Conversa vai, conversa vem…
Sílvio Bernardes
smabernardes@hotmail.com
– Nuuuh, isso é coisa de pobre!
– Uai, e a gente o que era? Pobre e feliz. Vendia abacate na rua. Eu vendi também alface e picolé…
– Ah, picolé também eu vendi. Vendi chup-chup, que eu mesmo fazia. Ganhei um dinheirão. Comprei até uma bicicleta “Monark Olé 70” com o dinheiro. Vendi ferro véio que a gente catava no pátio da fundição Corradi, ali onde é hoje a Câmara Municipal…
Eram dois sujeitos, um grisalho e o outro definitivamente calvo, numa conversa interessante na mesa de uma churrascaria.
– Tinho, traga mais uma aqui pra animar essa prosa! Mas, falando nisso, cê lembra do leite “Vaquita”, o primeiro pasteurizado que apareceu por aqui? Antes a gente comprava o leite na cooperativa, leite gordo, que a gente fervia e quase sempre derramava sujando a chapa do fogão.
– Isso mesmo, sô! Aí veio o leite de saquinho, uma novidade.
– Pois, então! Cê se recorda que o povo usava o saquinho vazio do leite para fazer cortina, capa de botijão e até toalha de mesa? Lembra ou não lembra?
– Demais, lavavam bem o pacotinho, costuravam na máquina e faziam grandes obras de arte. Horríveis! Mas obra de arte para mim eram aquelas cabeças de galo feitas de pano para cobrir o bico do bule de café, cê lembra disso?

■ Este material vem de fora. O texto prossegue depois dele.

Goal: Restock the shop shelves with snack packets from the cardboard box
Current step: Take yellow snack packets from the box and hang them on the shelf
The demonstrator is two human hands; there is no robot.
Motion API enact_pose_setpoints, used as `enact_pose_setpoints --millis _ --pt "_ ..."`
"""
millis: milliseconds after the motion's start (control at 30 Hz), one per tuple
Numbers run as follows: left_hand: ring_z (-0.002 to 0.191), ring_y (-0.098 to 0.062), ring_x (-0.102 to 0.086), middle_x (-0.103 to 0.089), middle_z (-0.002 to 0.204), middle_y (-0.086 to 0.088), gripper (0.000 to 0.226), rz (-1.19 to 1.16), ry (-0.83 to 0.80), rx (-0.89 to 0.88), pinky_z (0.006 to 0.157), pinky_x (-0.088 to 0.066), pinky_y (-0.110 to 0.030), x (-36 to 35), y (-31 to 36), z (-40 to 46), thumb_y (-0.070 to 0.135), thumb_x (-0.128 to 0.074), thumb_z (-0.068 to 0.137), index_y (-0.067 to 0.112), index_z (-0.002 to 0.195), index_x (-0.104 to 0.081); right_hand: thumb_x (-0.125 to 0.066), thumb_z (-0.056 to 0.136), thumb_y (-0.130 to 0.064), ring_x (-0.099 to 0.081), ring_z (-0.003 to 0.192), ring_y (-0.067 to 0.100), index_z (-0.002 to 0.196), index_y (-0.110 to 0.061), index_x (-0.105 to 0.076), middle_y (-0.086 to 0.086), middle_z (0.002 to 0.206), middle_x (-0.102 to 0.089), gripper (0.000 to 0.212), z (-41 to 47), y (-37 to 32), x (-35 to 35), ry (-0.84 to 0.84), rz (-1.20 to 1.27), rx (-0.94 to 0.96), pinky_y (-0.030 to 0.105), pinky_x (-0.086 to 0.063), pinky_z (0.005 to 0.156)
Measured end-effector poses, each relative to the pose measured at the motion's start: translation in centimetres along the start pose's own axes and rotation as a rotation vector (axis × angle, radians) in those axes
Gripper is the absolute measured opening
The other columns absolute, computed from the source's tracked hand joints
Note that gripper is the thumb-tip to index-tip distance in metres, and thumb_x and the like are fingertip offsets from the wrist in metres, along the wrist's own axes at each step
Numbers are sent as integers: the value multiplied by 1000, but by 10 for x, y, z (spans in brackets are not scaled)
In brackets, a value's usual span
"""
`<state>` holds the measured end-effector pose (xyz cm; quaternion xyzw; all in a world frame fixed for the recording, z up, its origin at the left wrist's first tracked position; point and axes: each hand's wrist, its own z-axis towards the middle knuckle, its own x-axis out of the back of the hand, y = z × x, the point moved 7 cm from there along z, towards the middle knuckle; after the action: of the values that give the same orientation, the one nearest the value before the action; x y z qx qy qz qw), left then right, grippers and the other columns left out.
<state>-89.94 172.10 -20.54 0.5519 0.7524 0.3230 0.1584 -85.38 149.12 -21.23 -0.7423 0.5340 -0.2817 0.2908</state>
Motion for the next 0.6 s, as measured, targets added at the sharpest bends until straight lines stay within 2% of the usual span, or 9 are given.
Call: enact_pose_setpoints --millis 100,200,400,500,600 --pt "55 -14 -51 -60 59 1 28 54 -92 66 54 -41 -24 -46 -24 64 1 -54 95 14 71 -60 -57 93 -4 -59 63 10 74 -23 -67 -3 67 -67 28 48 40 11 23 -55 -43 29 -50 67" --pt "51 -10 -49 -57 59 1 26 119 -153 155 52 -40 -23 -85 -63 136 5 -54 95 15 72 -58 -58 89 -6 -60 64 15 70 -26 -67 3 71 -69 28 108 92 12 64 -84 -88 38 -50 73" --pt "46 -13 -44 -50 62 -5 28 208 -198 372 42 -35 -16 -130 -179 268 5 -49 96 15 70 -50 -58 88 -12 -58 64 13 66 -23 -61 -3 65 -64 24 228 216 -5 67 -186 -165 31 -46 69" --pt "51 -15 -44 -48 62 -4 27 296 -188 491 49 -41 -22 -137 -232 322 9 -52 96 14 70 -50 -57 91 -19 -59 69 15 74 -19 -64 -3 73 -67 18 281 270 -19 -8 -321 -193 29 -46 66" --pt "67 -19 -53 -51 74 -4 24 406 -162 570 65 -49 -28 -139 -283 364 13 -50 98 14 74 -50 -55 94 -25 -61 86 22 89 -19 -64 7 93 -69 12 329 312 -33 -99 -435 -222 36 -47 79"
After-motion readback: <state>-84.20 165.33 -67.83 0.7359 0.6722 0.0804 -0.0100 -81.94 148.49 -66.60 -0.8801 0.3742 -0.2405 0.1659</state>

– Pqp, é mesmo! Tinha também umas galinhas de bambu para guardar ovos. E os forros de prateleira feitos de papel de embrulho? Cor de rosa, cortados em forma de coração, de desenhos geométricos. E os rolinhos nos cabelos estilo Dona Florinda?
– Aí ocê foi no fundo do baú. Não me esqueço de jeito nenhum é das telas de plástico, coloridas, que se colocava na frente da televisão em preto e branco.
– Lá em casa teve uma dessas, de três cores. Maravilha. E tinha também as capas para liquidificador, que combinavam com as do botijão de gás. Os tapetes feitos com saco de aniagem e retalhos de tecidos. As penteadeiras com bibelôs de louça, as flores de plástico (copo de leite e rosas, principalmente) e os pôsteres de artistas da TV pregados na porta do guarda-roupa das mulheres. Uma moça minha vizinha tinha mais de 100 retratos de artistas na parede do seu quarto.
– É devera, sô! Muito louco. Isso é tempo em que a gente catava o feijão pra por cozinhar no fogão à lenha, coava café, lavava o arroz… tempo de arroz com marinheiro e de pipoca com piruá…
– Rebenta pipoca na língua da Maroca!
– Sentar na cozinha em volta do fogão de rabo grande e contar histórias de assombração.
– Tomar a fresca na calçada junto com os vizinhos, chupando laranja e jogando conversa fora.
Enquanto os dois senhores mergulhavam num mundo de nostalgia, naquela churrascaria, um casal ao lado “conversava” animadamente com os seus aparelhos de celular, os tais aifones. Certamente aquele casal nem se deu conta de que um colosso de histórias se passou por aquele ambiente nas lembranças de dois amigos, já homens de idade, sem pressa e seu celular.